> Assigned task
Only the number is wanted: how many lines in the material below contain "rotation".
────────
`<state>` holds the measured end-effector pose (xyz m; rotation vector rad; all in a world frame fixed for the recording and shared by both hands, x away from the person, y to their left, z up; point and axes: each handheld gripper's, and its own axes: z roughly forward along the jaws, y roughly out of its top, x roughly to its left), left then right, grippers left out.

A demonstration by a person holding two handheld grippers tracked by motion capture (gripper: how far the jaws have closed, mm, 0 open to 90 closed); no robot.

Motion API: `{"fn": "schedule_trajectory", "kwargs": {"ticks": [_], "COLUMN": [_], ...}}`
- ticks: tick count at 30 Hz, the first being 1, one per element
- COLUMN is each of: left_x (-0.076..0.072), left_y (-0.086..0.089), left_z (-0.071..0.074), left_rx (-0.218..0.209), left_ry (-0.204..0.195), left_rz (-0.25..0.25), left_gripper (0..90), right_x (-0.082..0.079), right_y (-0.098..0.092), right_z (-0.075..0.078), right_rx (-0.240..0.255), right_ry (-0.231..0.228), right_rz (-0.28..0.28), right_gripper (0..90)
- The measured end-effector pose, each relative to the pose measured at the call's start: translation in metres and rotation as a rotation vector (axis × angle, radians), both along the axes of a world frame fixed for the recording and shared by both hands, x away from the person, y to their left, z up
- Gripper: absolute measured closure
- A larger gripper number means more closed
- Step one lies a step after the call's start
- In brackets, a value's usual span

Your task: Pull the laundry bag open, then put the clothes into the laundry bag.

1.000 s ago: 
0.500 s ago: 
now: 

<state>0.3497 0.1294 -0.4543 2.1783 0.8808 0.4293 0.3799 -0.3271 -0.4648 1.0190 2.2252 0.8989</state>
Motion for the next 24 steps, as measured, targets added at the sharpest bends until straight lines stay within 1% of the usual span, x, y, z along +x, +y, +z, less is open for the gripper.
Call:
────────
> Task result
2